Gedurende zijn tijd als ceo deed Welch menig overname, maar bleef uiterst efficiënt. Onder het motto ‘repareer het, verkoop het of sluit het’ sloot Welch in slechts vijf jaar tijd ruim tweehonderd minder presterende bedrijfsonderdelen.
De manager schroomde daarbij niet fabrieken te sluiten en salarissen van arbeiders te verlagen, hetgeen hem geregeld kritiek opleverde. Welch meende echter dat ieder bedrijfsonderdeel van GE marktleider moest worden, of ten minste nummer twee in de branche.
Geen werk-privébalans
Zes dagen per week werken was daardoor onbetwistbaar, vond Welch. De ceo van GE was daarmee een van de architecten van de prestatiemaatschappij.

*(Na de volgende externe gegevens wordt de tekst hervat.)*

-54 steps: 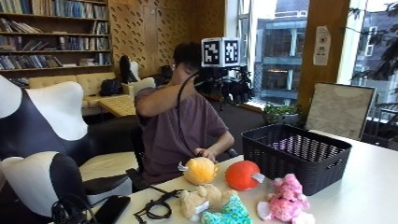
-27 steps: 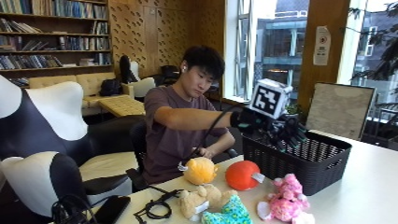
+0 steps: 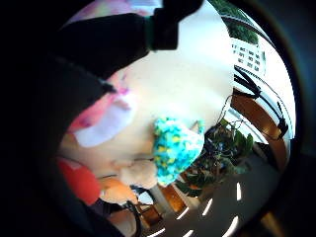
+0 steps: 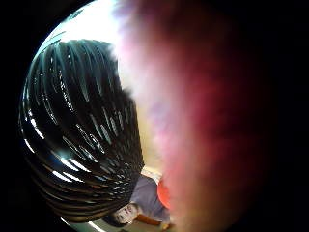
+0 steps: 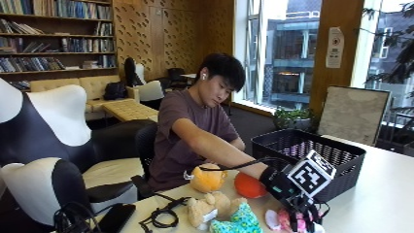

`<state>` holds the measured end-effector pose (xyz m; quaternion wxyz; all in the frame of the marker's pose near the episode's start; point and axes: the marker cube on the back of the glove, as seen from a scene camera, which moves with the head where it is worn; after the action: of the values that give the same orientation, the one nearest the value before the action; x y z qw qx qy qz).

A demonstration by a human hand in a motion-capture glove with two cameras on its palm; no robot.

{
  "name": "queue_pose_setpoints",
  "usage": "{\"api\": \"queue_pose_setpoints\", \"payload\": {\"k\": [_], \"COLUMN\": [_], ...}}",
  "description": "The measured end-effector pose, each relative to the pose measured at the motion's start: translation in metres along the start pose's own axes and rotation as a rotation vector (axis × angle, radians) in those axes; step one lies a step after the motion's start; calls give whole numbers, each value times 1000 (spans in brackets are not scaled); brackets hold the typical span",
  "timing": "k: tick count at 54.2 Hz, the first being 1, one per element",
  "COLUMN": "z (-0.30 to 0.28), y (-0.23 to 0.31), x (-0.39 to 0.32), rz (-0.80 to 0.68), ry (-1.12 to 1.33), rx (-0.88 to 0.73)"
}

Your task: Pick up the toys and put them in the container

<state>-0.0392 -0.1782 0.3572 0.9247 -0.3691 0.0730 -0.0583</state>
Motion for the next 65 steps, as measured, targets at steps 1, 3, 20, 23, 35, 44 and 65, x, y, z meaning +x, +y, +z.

Over zoiets als een werk-privébalans zul je Welch dan ook niet zo snel hebben gehoord in zijn jaren als bestuursvoorzitter bij GE. Zijn ideaal van een harde, competitieve arbeidsmarkt staat anno 2020 wel onder druk, mede door de toename van burn-outs onder de bevolking.
Dat er bovendien veel lucht bleek te zitten in de hoge beurswaarde van GE, bleek al snel na Welch’ aftreden in 2001. Enkele dagen later doorboorden twee vliegtuigen de Amerikaanse Twin Towers. De economische gevolgen van 9/11 waren fors voor GE.

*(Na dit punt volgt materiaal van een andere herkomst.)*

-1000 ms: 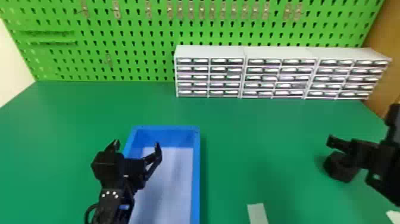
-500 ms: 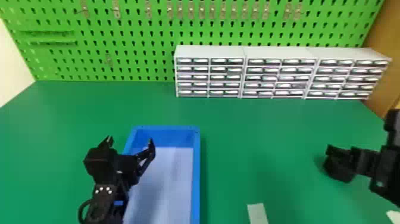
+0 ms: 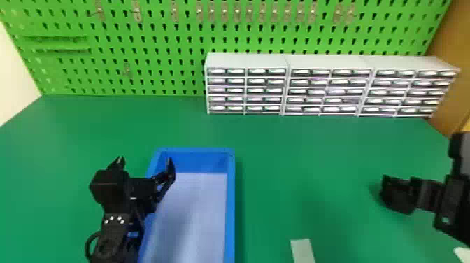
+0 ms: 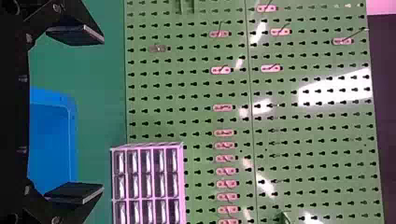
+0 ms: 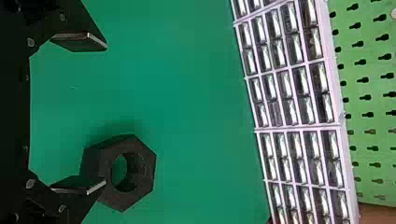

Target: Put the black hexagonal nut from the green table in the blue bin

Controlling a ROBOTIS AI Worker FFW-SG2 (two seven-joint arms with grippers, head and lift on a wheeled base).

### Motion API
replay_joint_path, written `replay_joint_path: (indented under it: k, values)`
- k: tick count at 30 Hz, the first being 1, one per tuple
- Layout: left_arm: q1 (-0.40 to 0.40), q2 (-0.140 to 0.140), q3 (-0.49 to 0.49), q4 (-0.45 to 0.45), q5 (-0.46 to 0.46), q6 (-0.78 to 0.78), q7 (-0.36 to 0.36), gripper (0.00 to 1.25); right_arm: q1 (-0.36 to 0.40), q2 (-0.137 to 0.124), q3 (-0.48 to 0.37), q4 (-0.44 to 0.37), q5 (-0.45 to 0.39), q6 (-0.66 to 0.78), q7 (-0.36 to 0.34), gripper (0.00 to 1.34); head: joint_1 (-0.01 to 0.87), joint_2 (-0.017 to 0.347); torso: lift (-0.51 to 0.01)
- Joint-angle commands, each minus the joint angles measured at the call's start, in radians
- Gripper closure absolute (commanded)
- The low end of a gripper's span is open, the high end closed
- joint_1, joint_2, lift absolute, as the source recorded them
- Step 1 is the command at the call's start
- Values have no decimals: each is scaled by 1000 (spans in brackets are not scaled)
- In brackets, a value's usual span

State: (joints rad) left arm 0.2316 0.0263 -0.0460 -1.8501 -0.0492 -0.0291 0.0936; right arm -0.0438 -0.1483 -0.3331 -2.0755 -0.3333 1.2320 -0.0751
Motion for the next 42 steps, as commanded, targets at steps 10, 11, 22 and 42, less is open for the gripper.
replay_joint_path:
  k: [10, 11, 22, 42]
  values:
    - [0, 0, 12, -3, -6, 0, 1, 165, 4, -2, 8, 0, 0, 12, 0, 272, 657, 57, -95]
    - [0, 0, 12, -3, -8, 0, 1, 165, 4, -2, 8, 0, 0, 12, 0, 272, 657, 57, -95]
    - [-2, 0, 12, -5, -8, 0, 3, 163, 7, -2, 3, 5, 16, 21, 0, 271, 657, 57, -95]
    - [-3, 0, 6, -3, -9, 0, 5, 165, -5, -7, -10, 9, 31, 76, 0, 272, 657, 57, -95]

De bankencrisis van 2008 en de daaropvolgende recessie gaven het concern een extra harde klap. In 2018 verdween het bedrijf zelfs na 111 jaar uit de Dow Jones-index. GE is anno 2020 nog zo’n 95 miljard dollar waard.
Schim uit het verleden
Welch had tijdens zijn managementjaren bij GE een legendarische status en surfte behendig op de golven van het neoliberalisme. Dat het trickle-down-beleid, het paradepaardje van het neoliberalisme, niet werkt, bleek echter de afgelopen decennia uit de mondiaal sterk toegenomen vermogensongelijkheid.

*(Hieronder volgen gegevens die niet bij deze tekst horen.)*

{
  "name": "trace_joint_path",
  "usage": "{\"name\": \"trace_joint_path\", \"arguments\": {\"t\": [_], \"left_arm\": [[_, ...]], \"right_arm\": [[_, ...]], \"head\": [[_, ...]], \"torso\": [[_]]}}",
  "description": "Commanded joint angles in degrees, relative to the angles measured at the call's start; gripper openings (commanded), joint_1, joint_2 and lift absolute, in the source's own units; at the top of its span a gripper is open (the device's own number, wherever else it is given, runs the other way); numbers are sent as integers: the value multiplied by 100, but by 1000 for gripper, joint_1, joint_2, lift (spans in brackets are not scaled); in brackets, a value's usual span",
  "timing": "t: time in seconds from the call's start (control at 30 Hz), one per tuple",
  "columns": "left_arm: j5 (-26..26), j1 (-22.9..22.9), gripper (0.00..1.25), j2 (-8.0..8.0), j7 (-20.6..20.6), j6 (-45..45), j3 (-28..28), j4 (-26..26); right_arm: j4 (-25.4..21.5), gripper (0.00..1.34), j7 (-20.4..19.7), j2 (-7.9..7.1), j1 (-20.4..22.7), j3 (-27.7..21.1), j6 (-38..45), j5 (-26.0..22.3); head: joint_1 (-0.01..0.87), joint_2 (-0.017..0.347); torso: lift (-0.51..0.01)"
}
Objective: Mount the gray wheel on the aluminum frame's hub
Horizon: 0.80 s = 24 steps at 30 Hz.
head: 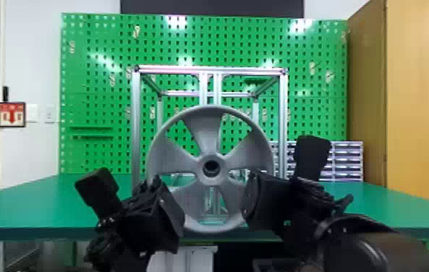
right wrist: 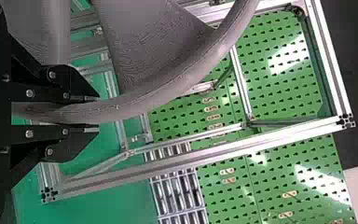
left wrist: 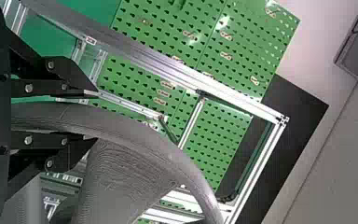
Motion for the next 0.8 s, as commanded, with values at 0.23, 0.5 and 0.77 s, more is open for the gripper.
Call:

Van economen Thomas Piketty en Kate Raworth tot Amerikaanse politici zoals Bernie Sanders en Elizabeth Warren: velen verzetten zich anno 2020 dan ook tegen de uitwassen van de ideologie waarvan juist Welch profiteerde. Hoe geniaal hij dan ook was in zijn tijd, vanuit het licht van de huidige tijdsgeest oogt Jack Welch toch vooral als een schim uit het verleden.